The AlloMune family of products is being designed to treat a broad range of medical conditions, including cancer, organ and
tissue transplantation, hematological disorders and autoimmune diseases. By harnessing the benefits of mixed chimerism, a state
in which the immune system of a transplant recipient blends with that of a donor, BioTransplant has been developing products
intended to induce long-term functional tolerance, increase the therapeutic benefit of bone marrow transplants and reduce or
eliminate the need for lifelong anti-rejection drugs. Previously, BioTransplant announced the issuance of two U.S. patents (no.
6006752 and no. 5876708) covering the induction of human tolerance (acceptance of foreign tissue as ``self') to grafts from
human and non-human donors through the creation of mixed chimerism. Methods for inducing tolerance include preparatory
conditioning regimens that do not require whole-body irradiation and that reduce the need for lifelong administration of
immunosuppressive drugs.

Using such an approach, MGH physicians have previously reported the successful treatment of a patient with both kidney
failure and multiple myeloma in the journal, Transplantation. After a double transplant of both bone marrow and a kidney from
her sister using an AlloMune prototype system, the patient currently has normal kidney function with no sign of GvHD. While
she received the anti-rejection drug, cyclosporine, immediately following the transplant, the immunosuppression was
discontinued on the 73rd day after the procedure. The myeloma remains at a nearly undetectable level at this time.

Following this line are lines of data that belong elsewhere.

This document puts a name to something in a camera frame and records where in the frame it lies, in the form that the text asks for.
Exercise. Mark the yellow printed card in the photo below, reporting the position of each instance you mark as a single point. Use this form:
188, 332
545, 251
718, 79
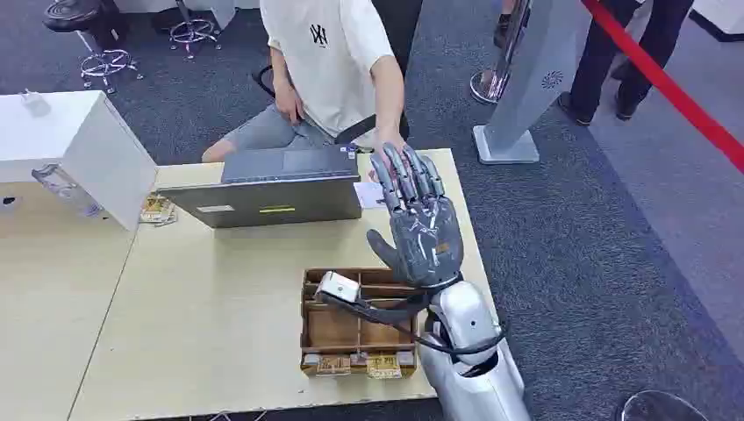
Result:
384, 366
333, 365

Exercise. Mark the chrome stanchion post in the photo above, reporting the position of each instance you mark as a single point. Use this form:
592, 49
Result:
497, 75

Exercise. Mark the small clear plastic object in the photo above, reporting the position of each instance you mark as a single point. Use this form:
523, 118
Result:
35, 103

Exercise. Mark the red barrier belt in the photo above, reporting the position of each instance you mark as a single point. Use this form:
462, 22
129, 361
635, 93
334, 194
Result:
668, 87

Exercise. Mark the grey laptop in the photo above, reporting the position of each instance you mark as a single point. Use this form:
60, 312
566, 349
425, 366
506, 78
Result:
273, 194

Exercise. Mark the seated person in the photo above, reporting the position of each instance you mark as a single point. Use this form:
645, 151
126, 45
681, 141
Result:
325, 64

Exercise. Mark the person's right hand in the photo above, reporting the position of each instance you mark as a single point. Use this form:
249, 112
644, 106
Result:
289, 103

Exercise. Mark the white paper card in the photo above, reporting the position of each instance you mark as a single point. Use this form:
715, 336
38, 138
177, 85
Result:
369, 194

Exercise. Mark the black office chair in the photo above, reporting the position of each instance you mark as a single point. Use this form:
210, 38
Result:
360, 129

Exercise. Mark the chrome stool base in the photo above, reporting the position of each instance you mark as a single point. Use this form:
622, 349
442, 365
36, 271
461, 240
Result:
107, 67
195, 32

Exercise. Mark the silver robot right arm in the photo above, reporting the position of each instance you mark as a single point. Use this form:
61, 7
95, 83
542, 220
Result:
471, 325

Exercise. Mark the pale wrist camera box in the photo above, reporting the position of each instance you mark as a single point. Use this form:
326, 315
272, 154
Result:
338, 286

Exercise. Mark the white furniture corner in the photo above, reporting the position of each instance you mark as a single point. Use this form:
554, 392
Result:
721, 14

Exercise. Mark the wooden card box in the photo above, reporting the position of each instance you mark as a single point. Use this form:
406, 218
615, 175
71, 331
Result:
331, 331

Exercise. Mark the black stool seat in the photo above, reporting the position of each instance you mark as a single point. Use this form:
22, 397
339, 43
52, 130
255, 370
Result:
75, 13

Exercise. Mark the person's left hand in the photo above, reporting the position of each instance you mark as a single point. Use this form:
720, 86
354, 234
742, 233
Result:
388, 138

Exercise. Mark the standing person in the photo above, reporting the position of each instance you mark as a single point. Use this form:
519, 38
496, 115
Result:
616, 52

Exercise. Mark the grey kiosk stand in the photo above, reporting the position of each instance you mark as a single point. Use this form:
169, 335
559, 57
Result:
526, 99

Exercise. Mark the white cabinet box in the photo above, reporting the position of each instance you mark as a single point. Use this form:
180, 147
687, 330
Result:
70, 145

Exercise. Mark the person's foot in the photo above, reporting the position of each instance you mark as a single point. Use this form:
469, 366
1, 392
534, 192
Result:
503, 26

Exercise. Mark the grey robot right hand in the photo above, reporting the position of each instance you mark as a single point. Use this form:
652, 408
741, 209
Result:
427, 244

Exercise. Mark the clear plastic bottle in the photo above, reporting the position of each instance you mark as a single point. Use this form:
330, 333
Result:
67, 190

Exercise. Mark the round glass stand base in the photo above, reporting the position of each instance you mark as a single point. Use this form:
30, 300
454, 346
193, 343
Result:
660, 408

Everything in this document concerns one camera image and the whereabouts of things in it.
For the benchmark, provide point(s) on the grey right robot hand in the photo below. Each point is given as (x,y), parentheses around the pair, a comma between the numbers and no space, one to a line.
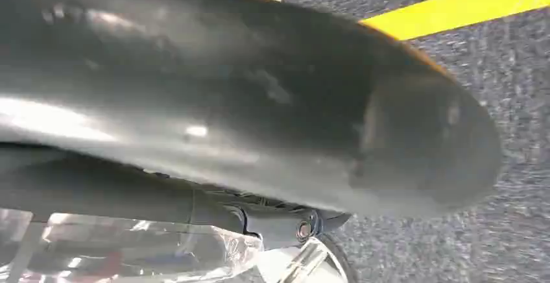
(240,100)

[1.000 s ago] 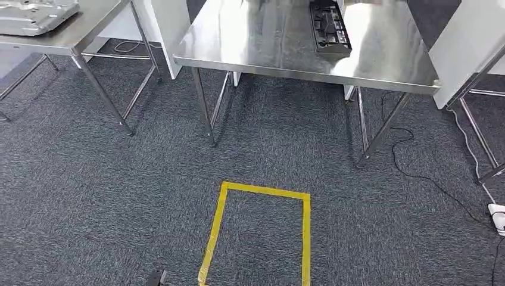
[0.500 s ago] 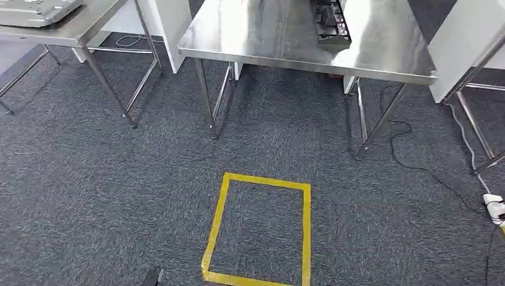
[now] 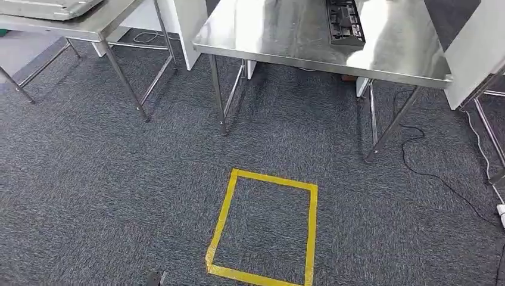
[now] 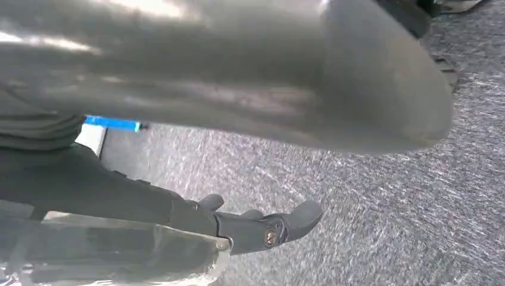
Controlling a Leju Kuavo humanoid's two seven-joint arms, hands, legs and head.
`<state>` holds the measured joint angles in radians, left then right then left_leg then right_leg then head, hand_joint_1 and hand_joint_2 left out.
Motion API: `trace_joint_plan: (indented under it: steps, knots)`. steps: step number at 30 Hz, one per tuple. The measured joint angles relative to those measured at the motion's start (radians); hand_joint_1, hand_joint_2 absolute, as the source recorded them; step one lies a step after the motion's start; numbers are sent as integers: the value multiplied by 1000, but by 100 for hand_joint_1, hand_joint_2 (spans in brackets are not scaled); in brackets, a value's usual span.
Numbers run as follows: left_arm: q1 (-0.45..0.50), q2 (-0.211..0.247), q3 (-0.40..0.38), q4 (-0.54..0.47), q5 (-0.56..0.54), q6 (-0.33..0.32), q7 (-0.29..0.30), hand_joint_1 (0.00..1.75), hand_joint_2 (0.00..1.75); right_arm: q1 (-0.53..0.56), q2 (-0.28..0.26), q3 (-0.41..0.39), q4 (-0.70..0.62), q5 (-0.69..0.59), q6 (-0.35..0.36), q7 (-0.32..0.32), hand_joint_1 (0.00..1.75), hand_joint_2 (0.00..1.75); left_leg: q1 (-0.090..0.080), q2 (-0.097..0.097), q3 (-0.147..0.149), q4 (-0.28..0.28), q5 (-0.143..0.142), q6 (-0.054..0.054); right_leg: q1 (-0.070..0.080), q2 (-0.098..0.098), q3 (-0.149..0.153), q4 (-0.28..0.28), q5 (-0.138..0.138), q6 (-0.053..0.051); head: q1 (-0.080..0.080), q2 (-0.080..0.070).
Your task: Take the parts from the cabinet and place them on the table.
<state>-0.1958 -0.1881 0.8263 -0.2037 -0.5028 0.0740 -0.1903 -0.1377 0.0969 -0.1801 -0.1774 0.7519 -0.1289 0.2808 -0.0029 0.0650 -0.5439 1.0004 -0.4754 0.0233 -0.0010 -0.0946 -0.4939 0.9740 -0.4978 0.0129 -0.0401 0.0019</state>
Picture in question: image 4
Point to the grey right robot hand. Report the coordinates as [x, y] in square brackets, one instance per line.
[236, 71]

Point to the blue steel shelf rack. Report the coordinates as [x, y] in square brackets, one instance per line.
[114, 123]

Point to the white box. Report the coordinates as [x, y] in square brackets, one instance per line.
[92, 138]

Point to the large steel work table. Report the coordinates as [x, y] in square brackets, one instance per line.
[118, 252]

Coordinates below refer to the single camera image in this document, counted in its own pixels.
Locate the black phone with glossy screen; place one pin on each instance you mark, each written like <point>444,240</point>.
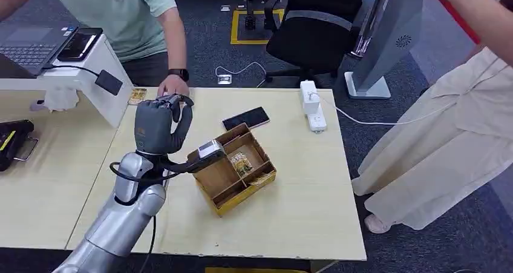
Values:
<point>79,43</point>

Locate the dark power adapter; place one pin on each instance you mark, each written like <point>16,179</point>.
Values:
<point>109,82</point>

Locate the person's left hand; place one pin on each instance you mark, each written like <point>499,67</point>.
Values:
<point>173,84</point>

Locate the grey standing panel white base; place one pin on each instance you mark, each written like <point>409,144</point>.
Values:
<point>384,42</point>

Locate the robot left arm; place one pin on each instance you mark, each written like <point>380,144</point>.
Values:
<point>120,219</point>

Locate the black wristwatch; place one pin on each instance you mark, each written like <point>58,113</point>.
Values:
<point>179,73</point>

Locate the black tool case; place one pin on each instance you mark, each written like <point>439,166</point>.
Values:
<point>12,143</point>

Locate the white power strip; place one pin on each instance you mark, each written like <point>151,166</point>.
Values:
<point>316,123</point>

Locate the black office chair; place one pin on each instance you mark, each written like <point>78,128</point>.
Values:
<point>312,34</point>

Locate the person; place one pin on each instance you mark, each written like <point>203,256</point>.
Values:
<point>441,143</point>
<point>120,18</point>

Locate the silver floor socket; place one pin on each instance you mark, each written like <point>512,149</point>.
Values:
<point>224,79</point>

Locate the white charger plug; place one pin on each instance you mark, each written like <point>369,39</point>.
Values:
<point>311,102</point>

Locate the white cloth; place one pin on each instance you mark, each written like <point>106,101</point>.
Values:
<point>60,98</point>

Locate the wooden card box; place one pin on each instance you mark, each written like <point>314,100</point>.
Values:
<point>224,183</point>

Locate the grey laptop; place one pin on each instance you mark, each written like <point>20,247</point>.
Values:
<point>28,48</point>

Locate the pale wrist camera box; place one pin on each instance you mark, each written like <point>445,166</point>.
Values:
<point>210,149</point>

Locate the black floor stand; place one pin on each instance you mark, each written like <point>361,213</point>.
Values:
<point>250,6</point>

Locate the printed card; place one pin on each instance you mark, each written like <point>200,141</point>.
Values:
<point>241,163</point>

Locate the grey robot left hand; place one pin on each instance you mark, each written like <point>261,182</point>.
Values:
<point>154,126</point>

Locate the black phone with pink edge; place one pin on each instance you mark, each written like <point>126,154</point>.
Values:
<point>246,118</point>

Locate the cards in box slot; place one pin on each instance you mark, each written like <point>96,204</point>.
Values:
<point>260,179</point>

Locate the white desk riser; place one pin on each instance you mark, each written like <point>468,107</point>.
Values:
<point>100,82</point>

BioTransplant Incorporated utilizes these proprietary technologies in re- educating the body's immune responses to allow
functional tolerance of foreign cells, tissues and organs. Based on this technology, the Company is developing a portfolio of
products designed to treat a range of medical conditions, including organ and tissue transplantation, cancer and autoimmune
disease, for which current therapies are inadequate. BioTransplant's products are intended to induce long-term functional
transplantation tolerance in humans, increase the therapeutic benefit of bone marrow transplants, and reduce or eliminate the
need for lifelong immunosuppressive therapy.

This announcement contains, in addition to historical information, certain forward-looking statements about BioTransplant that
involve risks and uncertainties. Such statements reflect management's current views and are based on certain assumptions.
Actual results could differ materially from those currently anticipated as a result of a number of factors. Factors that could cause
future results to differ materially from such forward-looking statements include, but are not limited to: BioTransplant's ability to
secure the substantial additional funding required for its operations and research and development programs; BioTransplant's
ability to successfully discover, develop and commercialize its products, obtain required regulatory approvals in a timely
fashion, and overcome other difficulties inherent in developing pharmaceuticals and procedures for organ transplantation;
BioTransplant's ability to obtain and enforce the patent protection required for its products; uncertainties to the extent of future
government regulation of the transplantation business; and BioTransplant's ability to maintain collaborations with third parties.
For a detailed discussion of these and other factors, see the section titled ``Business - Factors Which May Affect Results' in
BioTransplant's current annual report on Form 10-K, as filed with the Securities and Exchange Commission.